Go through the listing below and reproduce it word for word.

Recorded information:
---+---
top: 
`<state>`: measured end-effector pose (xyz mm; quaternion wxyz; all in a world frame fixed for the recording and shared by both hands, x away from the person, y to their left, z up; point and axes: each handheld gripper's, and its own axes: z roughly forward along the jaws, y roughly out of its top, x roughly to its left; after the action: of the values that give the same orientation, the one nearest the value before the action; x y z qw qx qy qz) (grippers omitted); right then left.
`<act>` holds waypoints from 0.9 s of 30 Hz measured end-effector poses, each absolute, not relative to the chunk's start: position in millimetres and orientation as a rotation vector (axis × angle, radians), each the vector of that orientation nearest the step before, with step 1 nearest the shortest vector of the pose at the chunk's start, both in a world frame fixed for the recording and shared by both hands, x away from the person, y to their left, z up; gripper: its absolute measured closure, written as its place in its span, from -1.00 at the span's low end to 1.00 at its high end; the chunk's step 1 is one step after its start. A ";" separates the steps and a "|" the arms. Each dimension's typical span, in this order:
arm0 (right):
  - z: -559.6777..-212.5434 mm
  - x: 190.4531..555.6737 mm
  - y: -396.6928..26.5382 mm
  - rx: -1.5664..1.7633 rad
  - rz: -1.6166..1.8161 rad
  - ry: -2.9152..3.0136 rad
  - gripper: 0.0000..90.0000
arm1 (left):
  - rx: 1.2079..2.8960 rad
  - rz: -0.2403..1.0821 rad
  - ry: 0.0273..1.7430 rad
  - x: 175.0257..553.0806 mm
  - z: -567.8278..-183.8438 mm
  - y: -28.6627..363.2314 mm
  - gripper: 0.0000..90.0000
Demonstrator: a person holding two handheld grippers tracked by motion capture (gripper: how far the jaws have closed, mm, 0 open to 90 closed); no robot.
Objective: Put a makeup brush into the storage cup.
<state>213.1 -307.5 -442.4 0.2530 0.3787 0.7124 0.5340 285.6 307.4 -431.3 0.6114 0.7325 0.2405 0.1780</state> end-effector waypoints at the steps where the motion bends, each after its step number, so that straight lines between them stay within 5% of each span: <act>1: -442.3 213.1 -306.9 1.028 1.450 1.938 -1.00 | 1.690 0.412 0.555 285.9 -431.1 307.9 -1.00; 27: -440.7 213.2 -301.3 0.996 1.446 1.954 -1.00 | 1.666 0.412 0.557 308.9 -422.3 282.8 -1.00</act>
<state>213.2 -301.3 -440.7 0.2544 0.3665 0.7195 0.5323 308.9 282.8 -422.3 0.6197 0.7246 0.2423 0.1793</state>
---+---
Completed task:
top: 
`<state>`: measured end-effector pose (xyz mm; quaternion wxyz; all in a world frame fixed for the recording and shared by both hands, x away from the person, y to their left, z up; point and axes: each handheld gripper's, and its own axes: z roughly forward along the jaws, y roughly out of its top, x roughly to its left; after the action: of the values that give the same orientation, the one nearest the value before the action; x y z qw qx qy qz) (grippers omitted); right then left.
`<act>` holds waypoints from 0.9 s of 30 Hz measured end-effector poses, each absolute, not relative to the chunk's start: position in millimetres and orientation as a rotation vector (axis × angle, radians), each the vector of that orientation nearest the step before, with step 1 nearest the shortest vector of the pose at the chunk's start, both in a world frame fixed for the recording and shared by both hands, x away from the person, y to their left, z up; gripper: its absolute measured closure, written as its place in its span, from -1.00 at the span's low end to 1.00 at its high end; the chunk's step 1 is one step after its start. A ";" separates the steps and a "|" the arms. Each dimension's typical span, in this order:
arm0 (right):
  - z: -559.6777..-212.5434 mm
  - x: 190.4531..555.6737 mm
  - y: -396.6928..26.5382 mm
  - rx: -1.5664..1.7633 rad
  - rz: -1.6166..1.8161 rad
  - ry: -2.9152..3.0136 rad
  - gripper: 0.0000..90.0000
arm1 (left):
  - rx: 1.2079..2.8960 rad
  - rz: -0.2403..1.0821 rad
  - ry: 0.0273..1.7430 rad
  - x: 175.0257..553.0806 mm
  - z: -567.8278..-183.8438 mm
  - y: -28.6627..363.2314 mm
  - gripper: 0.0000..90.0000
Demonstrator: a person holding two handheld grippers tracked by motion capture (gripper: how far the jaws have closed, mm, 0 open to 90 closed); no robot.
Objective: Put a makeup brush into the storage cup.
<state>213.1 -307.5 -442.4 0.2530 0.3787 0.7124 0.5340 285.6 307.4 -431.3 0.6114 0.7325 0.2405 0.1780</state> end-effector waypoints at the steps where the motion bends, each after its step number, so that straight lines between them stay within 5% of each span: <act>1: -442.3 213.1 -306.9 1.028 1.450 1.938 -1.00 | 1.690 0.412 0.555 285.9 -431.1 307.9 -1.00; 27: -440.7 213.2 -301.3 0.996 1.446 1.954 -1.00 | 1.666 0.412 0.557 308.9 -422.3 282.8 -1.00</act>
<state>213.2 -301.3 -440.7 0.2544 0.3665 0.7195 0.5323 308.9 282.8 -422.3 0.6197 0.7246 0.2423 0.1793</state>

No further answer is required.